Why—and How—I #ResolveToRun in 2020

The mission of New York Road Runners is “To help and inspire people through running.” Michael Capiraso (pictured above with Rising New York Road Runners participants after finishing the 1 for You 1 for Youth 5K, part of NYRR's Global Running Day celebrations in 2019), the president and CEO of New York Road Runners, takes this mission very seriously, and works to ensure that people who race with, train with, volunteer with and are employed by NYRR reap those benefits.

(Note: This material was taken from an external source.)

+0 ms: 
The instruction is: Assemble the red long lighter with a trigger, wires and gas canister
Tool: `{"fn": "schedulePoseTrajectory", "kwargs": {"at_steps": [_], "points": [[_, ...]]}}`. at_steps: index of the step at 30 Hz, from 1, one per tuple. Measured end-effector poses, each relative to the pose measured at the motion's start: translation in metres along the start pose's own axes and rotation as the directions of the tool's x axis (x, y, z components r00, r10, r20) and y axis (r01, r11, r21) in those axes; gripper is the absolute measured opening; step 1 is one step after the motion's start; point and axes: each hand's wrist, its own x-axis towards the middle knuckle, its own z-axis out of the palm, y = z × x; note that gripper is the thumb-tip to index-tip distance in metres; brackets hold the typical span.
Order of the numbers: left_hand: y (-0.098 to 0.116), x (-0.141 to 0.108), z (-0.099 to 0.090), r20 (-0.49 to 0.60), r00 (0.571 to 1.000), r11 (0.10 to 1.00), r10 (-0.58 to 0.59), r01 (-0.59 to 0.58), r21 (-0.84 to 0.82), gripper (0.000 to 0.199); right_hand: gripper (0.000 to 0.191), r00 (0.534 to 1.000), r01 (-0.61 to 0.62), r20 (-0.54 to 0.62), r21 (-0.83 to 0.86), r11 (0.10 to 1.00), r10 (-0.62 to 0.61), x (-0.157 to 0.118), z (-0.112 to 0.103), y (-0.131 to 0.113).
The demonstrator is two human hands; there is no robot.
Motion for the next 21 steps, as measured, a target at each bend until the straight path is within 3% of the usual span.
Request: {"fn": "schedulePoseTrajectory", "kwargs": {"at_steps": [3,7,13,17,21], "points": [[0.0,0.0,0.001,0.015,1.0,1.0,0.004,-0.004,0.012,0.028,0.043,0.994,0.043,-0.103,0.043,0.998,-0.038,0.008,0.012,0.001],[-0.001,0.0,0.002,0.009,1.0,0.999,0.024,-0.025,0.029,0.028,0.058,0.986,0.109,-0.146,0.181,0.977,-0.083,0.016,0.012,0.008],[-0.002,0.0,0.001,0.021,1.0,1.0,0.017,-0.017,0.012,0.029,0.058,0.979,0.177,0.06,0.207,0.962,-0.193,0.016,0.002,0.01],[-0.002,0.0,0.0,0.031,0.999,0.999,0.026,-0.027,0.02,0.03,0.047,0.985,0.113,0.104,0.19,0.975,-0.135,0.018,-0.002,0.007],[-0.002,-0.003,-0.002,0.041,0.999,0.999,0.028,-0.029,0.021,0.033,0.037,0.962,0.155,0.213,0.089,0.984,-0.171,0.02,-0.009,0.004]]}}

But he also wants to share ways he personally has been helped and inspired through running in 2019—and how he expects the lessons he learned this year will help him #ResolveToRun through 2020.

2019 was the year I learned I could not continue to rely on the same training that brought me this far.

I realized after I completed the 2018 TCS New York City Marathon that I had begun to dread the last 10 miles, and I vowed to run that stretch, from First Avenue up into the Bronx, back to Fifth Avenue, and into Central Park, 26 times before the 2019 marathon—which was my 28th consecutive time through the five boroughs.

This stretch of the race takes you through so many different neighborhoods, on flats and bridges and hills, and often you are too tired or too inwardly focused to appreciate your surroundings when you’re at that point in the marathon. Running the course this way helped me be more mentally and physically prepared for the final 10 miles on race day, but it was also a great opportunity to run with other people in the community. Pictured below is the group who ran the 26th and final 10-miler with me. 

I continued those social runs through my participation in NYRR Group Training and Team for Kids training runs. I’ve worked with our coaches before using our Virtual Trainer, but the group training meant I had to show up in person, and it meant doing many workouts I would not have done on my own, like speedwork and hill training. Running can be an intensely solo sport, but it is also one of the best ways to have a conversation! Listening to other runners talk about their experiences helped shape mine, and it helped me work out the goals I had for myself and my race. Sometimes, you need to get out of your own head and listen to other people’s stories to find the inspiration to keep putting one foot in front of the other. 

I altered my training significantly this year by following the 80/20 plan, based on Matt Fitzgerald's book "80/20 Running: Run Stronger and Race Faster by Training Slower." I'm on a constant journey to learn, grow, and evolve as a runner. This training method means that you run 80 percent of your mileage at a low intensity and just 20 percent at moderate or high intensity. Most elite runners follow this plan. Many recreational runners do not, and until this year, that included me. It really made me rethink my training. I learned that the slower 80 percent helped get good quality miles running, while not overly taxing me and improving recovery. This had a direct result on the 20 percent being of the more focused, effective, and productive workouts. It took me all these years of running to realize how important slowing down was! 

I also began doing more work on my core. Your core muscles affect your stability when you run. As part of my performance training at the Hospital for Special Surgery, we paid extra attention to the ab, glute, and hip muscles. These exercises do not seem very exciting, but they will help your racing.  

I began running two-a-days, working out both in the morning and at night once or twice a week over the summer, during the peak of my marathon training. This is another type of training that the pros practice, and it helps marathon runners at all paces rehearse running on tired legs.

I continued my use of acupuncture, massage, and a chiropractor this year and also ventured into the infrared sauna. The heat helps with muscle repair. What a difference it made. 

Additionally, I ate more protein and whole grains and less sugar this year, and I hydrated better—both by drinking more water and supplementing with electrolyte boosts. All of these changes helped my running, which in turn helped me.

Going into 2020, I need to get healthy again, and recover from a hamstring injury. One goal going forward is to work on my pacing. I found that my best pacing effort came during the marathon, and it is something I really need to focus on now that I have done so much work on the tempo of my runs. 



As we at NYRR prepare for the 50th anniversary of the TCS New York City Marathon in 2020, I want to run the original course of the marathon—four loops of Central Park—as a training run.

And, building on my experience with the final 10 miles of the modern course, I want to take a bigger chunk—perhaps the last 16 miles—and tackle that a few times before race day. 
 
Running can change lives. NYRR’s mission is to help and inspire people through running. I believe in this, and I believe in the power of running to improve both you and your day. And your year!